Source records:

====

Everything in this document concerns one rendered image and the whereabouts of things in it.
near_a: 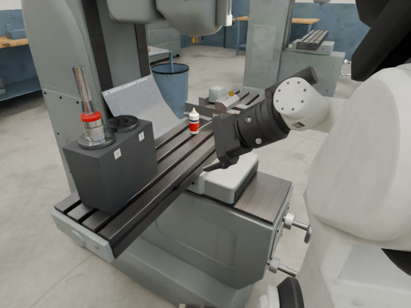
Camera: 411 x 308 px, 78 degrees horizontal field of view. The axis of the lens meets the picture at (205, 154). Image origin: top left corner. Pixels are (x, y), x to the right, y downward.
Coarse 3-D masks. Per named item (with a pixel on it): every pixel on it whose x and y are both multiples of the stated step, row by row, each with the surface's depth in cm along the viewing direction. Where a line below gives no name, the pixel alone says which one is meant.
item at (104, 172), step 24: (120, 120) 74; (144, 120) 76; (72, 144) 64; (96, 144) 62; (120, 144) 65; (144, 144) 75; (72, 168) 66; (96, 168) 61; (120, 168) 67; (144, 168) 78; (96, 192) 67; (120, 192) 70
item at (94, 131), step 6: (96, 120) 61; (102, 120) 63; (84, 126) 61; (90, 126) 61; (96, 126) 61; (102, 126) 63; (84, 132) 63; (90, 132) 62; (96, 132) 62; (102, 132) 63; (90, 138) 62; (96, 138) 63; (102, 138) 64
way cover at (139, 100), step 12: (132, 84) 118; (144, 84) 124; (156, 84) 130; (108, 96) 108; (120, 96) 112; (132, 96) 117; (144, 96) 123; (156, 96) 129; (132, 108) 116; (144, 108) 122; (156, 108) 127; (168, 108) 132; (156, 120) 124; (168, 120) 129; (180, 120) 132; (156, 132) 120
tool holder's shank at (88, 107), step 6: (78, 66) 56; (78, 72) 55; (84, 72) 56; (78, 78) 56; (84, 78) 56; (78, 84) 56; (84, 84) 57; (78, 90) 58; (84, 90) 57; (84, 96) 58; (90, 96) 59; (84, 102) 59; (90, 102) 59; (84, 108) 59; (90, 108) 59; (90, 114) 60

====

Exercise instructions: Find the line that contains "item at (94, 131), step". Repeat it and every line after it, exactly as written, up to and including the last line of the records above.

Task answer:
item at (94, 131), step 6: (96, 120) 61; (102, 120) 63; (84, 126) 61; (90, 126) 61; (96, 126) 61; (102, 126) 63; (84, 132) 63; (90, 132) 62; (96, 132) 62; (102, 132) 63; (90, 138) 62; (96, 138) 63; (102, 138) 64
way cover at (139, 100), step 12: (132, 84) 118; (144, 84) 124; (156, 84) 130; (108, 96) 108; (120, 96) 112; (132, 96) 117; (144, 96) 123; (156, 96) 129; (132, 108) 116; (144, 108) 122; (156, 108) 127; (168, 108) 132; (156, 120) 124; (168, 120) 129; (180, 120) 132; (156, 132) 120
tool holder's shank at (88, 107), step 6: (78, 66) 56; (78, 72) 55; (84, 72) 56; (78, 78) 56; (84, 78) 56; (78, 84) 56; (84, 84) 57; (78, 90) 58; (84, 90) 57; (84, 96) 58; (90, 96) 59; (84, 102) 59; (90, 102) 59; (84, 108) 59; (90, 108) 59; (90, 114) 60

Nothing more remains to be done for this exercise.